#### Activity
Please tally the lines of the listing that hold the string "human", and reply with that total only.

:::

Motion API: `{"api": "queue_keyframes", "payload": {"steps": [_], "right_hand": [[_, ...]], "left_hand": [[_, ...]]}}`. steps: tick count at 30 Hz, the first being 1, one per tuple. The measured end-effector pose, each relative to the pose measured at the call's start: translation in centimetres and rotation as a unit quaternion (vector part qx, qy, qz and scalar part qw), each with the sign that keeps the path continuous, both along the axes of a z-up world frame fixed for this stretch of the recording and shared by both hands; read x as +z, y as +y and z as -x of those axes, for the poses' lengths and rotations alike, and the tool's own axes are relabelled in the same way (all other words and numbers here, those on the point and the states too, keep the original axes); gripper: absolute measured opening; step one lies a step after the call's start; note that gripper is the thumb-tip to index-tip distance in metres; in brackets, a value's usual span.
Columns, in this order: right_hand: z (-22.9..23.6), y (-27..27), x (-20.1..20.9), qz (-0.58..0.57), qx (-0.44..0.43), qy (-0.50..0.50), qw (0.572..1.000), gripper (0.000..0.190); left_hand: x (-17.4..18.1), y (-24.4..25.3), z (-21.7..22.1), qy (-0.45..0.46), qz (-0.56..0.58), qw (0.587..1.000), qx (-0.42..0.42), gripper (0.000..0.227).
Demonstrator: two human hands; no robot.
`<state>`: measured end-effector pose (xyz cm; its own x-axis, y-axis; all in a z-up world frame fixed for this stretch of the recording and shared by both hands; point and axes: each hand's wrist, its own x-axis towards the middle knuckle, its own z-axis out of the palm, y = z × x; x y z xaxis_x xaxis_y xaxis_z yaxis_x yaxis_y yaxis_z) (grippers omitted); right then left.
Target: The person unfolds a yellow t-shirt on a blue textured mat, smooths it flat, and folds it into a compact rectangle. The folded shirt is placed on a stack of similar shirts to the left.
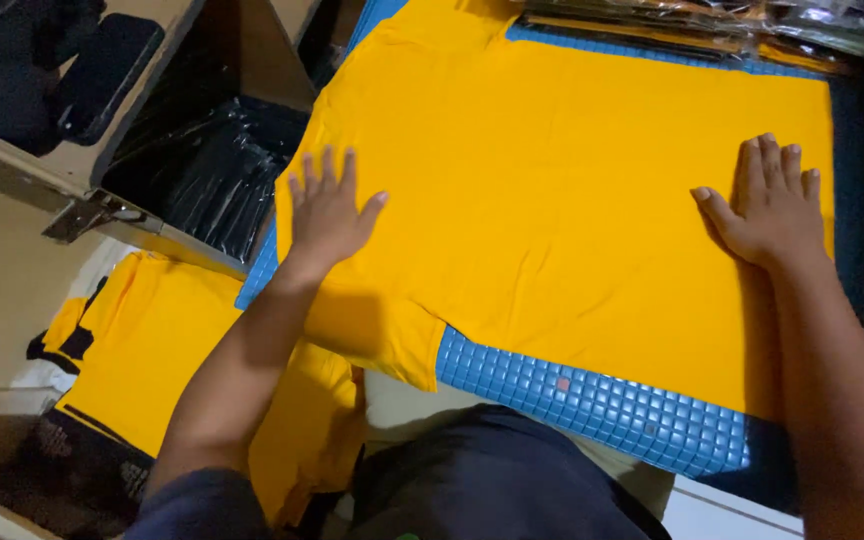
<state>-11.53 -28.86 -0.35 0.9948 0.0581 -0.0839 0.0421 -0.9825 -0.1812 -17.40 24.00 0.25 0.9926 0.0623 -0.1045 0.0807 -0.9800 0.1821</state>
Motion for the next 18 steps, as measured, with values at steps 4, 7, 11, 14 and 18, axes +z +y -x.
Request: {"api": "queue_keyframes", "payload": {"steps": [4,7,11,14,18], "right_hand": [[0.7,3.9,-0.4,0.073,-0.054,-0.055,0.994,0.093],[6.1,11.9,2.2,0.007,0.084,-0.069,0.994,0.091],[11.0,15.2,0.5,-0.062,0.255,-0.086,0.961,0.098],[11.9,12.5,0.0,-0.02,0.248,-0.057,0.967,0.102],[13.2,9.8,1.6,-0.01,0.203,-0.021,0.979,0.096]], "left_hand": [[1.4,-4.4,1.9,-0.027,-0.029,0.999,-0.012,0.076],[2.3,-9.5,5.5,-0.016,0.015,0.992,-0.125,0.079],[1.8,-11.1,7.8,0.001,0.069,0.978,-0.195,0.078],[0.4,-8.0,9.3,-0.062,0.043,0.985,-0.157,0.077],[-1.6,-2.7,11.0,-0.28,-0.084,0.954,-0.064,0.068]]}}
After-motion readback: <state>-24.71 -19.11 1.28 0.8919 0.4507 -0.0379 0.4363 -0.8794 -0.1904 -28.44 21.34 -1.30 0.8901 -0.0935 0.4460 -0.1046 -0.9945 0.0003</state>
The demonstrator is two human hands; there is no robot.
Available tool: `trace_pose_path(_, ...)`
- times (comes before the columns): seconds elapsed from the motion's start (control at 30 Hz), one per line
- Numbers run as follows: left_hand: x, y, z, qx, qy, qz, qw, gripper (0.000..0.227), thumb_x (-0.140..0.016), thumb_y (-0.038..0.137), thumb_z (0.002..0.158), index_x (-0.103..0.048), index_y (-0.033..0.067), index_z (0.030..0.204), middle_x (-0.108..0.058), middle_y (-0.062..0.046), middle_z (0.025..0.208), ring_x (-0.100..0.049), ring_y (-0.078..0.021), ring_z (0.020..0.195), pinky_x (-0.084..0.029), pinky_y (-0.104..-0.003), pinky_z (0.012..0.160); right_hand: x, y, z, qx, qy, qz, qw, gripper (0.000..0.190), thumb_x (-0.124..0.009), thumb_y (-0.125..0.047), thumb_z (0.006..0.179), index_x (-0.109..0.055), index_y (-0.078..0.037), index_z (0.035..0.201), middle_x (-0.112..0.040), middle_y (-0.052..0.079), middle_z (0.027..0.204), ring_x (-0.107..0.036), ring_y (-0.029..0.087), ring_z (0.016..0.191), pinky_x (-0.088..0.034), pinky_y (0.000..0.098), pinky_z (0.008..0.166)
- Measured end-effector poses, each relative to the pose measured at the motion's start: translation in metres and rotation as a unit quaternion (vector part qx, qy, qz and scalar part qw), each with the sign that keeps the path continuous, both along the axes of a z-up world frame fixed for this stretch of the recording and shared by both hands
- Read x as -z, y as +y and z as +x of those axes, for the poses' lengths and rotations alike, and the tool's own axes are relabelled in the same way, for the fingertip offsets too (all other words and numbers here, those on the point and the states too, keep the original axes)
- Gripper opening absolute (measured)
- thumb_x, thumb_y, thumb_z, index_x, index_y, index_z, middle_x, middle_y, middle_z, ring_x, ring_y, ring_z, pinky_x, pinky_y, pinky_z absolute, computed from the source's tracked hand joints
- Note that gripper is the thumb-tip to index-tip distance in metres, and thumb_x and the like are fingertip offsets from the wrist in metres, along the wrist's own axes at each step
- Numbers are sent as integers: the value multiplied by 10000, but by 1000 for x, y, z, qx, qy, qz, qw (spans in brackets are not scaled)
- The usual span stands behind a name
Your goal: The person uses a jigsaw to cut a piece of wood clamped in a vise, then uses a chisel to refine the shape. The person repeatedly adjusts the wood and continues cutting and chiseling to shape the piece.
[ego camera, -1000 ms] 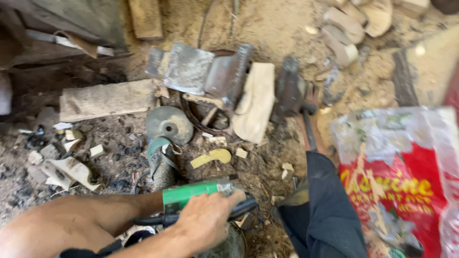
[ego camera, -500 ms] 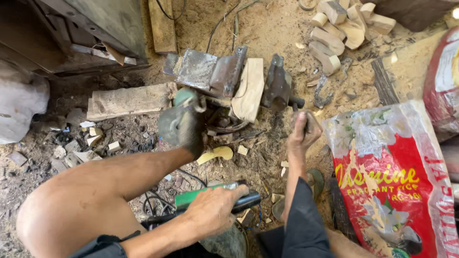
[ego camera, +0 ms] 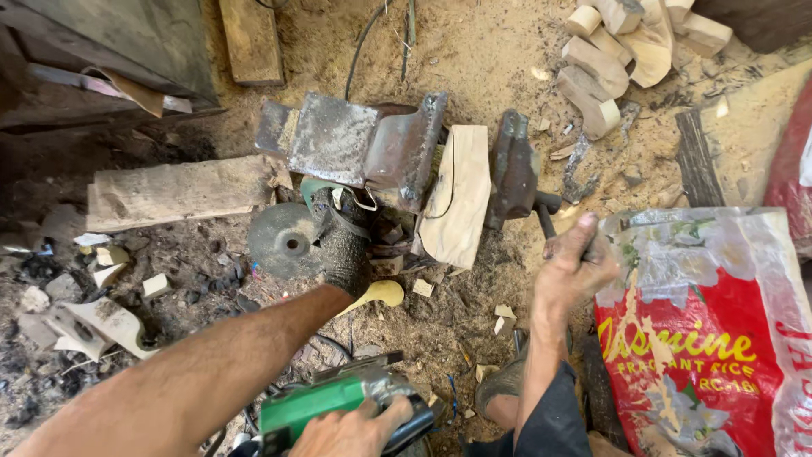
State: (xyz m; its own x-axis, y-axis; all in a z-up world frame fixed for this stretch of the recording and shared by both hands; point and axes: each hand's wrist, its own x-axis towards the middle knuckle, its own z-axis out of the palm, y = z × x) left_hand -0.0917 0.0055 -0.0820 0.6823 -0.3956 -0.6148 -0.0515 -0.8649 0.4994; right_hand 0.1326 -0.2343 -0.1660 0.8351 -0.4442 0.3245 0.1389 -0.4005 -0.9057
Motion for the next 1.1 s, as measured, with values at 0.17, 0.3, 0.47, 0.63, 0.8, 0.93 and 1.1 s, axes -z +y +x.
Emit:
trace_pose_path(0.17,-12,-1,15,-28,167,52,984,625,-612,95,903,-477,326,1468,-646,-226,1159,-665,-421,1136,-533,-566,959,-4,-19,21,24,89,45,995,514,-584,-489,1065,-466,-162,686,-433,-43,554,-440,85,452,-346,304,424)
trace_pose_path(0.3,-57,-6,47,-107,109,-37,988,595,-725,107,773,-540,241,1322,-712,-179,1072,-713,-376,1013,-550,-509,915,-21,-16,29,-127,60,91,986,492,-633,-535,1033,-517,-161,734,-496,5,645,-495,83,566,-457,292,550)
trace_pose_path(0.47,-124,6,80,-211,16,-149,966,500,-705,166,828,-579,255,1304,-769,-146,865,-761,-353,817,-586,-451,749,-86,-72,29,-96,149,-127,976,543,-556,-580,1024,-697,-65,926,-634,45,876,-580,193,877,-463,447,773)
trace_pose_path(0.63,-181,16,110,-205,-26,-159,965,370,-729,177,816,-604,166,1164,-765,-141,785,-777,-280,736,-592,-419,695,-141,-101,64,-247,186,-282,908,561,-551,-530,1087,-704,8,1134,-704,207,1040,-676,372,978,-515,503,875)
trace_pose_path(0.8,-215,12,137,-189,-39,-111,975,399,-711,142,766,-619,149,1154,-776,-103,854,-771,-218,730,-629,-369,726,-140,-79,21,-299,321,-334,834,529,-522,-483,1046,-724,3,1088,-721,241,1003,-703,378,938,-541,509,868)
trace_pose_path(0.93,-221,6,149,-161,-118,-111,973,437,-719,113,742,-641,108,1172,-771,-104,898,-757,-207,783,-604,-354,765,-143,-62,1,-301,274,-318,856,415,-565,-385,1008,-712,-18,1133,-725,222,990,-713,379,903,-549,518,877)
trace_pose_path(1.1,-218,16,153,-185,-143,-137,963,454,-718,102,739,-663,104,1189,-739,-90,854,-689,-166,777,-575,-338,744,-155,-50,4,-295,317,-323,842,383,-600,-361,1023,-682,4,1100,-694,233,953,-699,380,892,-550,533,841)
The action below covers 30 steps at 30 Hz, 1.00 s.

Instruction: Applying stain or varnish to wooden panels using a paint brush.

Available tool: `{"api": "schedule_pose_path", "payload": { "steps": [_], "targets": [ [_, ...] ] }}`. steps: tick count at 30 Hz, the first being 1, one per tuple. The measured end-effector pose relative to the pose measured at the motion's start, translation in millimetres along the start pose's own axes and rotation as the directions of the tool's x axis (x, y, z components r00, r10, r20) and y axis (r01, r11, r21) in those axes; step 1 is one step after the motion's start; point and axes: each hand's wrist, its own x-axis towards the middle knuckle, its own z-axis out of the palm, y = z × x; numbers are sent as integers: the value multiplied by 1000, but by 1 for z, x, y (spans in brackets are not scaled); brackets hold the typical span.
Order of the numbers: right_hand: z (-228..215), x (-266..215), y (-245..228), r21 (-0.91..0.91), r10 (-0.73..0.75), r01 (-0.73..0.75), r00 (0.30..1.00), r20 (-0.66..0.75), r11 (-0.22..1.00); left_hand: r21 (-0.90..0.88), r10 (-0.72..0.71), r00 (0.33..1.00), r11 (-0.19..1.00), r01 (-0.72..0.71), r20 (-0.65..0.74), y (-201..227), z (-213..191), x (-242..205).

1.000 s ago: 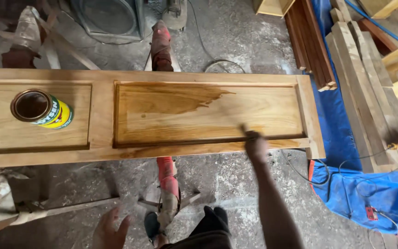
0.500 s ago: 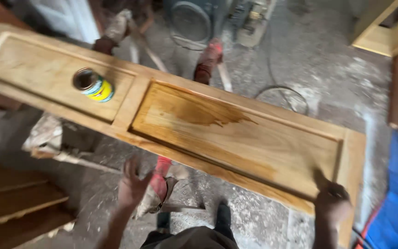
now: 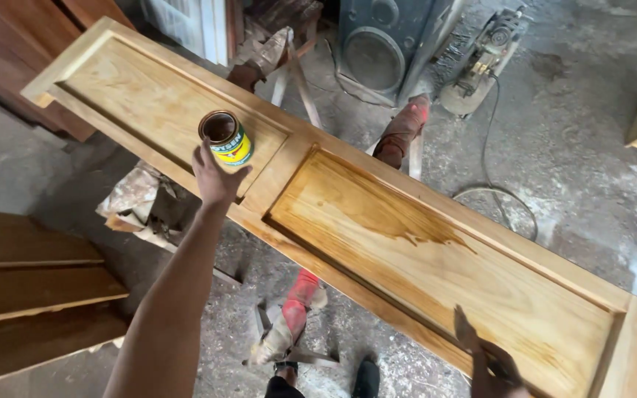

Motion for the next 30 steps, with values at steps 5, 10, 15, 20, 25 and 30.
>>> {"api": "schedule_pose_path", "payload": {
  "steps": [5, 10, 15, 20, 25, 30],
  "targets": [
    [-61, -5, 92, -237, 77, -97, 993, -91, 967, 217, -38, 999, 976, 34, 13, -81, 66, 87],
    [-80, 22, 135, -28, 140, -154, 948, -286, 988, 167, -88, 979, 984, 57, 185, -78, 61, 106],
    [46, 65, -11, -353, -25, -88, 952, -304, 931, 133, -38, 983, 991, 14, 182, -78, 54, 107],
    [213, 44, -112, -462, -349, 334, 936, 57, 822, 70, 27, 992, 997, -36, 124, -64, 46, 98],
    [323, 16, -213, -68, -366, 373, 925, 99, 925, 16, 206, 960, 977, -212, 188, -26, 11, 72],
    [311, 22, -161, 107, 69, -100, 963, 262, 989, -149, 394, 901, 917, -371, 180, -10, -5, 38]
  ]
}}
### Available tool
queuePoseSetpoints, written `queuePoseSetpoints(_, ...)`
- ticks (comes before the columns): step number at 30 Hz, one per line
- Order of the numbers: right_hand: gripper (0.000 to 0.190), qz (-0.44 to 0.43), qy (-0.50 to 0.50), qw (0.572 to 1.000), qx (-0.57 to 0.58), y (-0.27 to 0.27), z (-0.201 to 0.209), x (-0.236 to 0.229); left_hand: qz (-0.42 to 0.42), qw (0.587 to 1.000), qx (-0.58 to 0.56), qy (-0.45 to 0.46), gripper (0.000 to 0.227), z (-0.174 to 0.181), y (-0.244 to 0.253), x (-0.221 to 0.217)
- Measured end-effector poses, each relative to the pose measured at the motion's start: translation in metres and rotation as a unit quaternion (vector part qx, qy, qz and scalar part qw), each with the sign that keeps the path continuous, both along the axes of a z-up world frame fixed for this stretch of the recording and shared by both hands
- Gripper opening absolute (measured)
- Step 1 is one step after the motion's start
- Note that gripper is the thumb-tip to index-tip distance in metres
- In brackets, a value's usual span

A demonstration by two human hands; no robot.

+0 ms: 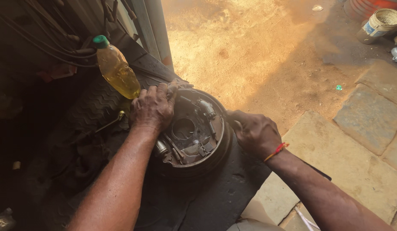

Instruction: The person cleans a disassembled brake drum assembly using a rag and a metal scraper. They wipe the interior surfaces and scrape off residue from the brake shoes and drum housing while the part rests on a workbench.

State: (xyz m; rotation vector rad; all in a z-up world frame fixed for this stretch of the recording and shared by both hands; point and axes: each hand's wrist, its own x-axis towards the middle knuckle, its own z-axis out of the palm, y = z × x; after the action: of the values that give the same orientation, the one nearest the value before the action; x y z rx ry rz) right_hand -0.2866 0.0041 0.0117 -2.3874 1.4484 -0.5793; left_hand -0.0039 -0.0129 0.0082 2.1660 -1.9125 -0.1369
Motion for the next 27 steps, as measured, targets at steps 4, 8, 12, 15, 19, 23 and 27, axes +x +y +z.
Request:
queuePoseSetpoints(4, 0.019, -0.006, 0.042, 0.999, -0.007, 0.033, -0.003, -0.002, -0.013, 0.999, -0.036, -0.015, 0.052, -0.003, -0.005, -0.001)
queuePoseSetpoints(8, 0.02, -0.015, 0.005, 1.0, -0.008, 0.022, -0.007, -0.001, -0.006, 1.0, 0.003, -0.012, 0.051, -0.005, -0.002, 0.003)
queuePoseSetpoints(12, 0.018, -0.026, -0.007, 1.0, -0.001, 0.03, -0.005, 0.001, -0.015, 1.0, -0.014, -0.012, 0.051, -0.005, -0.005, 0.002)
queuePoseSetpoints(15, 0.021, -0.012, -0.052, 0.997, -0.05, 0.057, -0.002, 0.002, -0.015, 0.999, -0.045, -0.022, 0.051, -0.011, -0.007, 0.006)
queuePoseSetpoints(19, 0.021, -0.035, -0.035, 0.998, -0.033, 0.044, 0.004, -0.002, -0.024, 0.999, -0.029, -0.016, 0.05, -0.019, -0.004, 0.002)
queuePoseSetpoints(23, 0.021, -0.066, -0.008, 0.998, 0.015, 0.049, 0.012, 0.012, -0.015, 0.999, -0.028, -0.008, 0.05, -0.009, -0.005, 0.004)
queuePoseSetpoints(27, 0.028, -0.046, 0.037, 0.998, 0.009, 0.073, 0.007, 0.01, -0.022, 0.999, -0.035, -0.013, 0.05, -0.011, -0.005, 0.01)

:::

#### Answer to the problem
3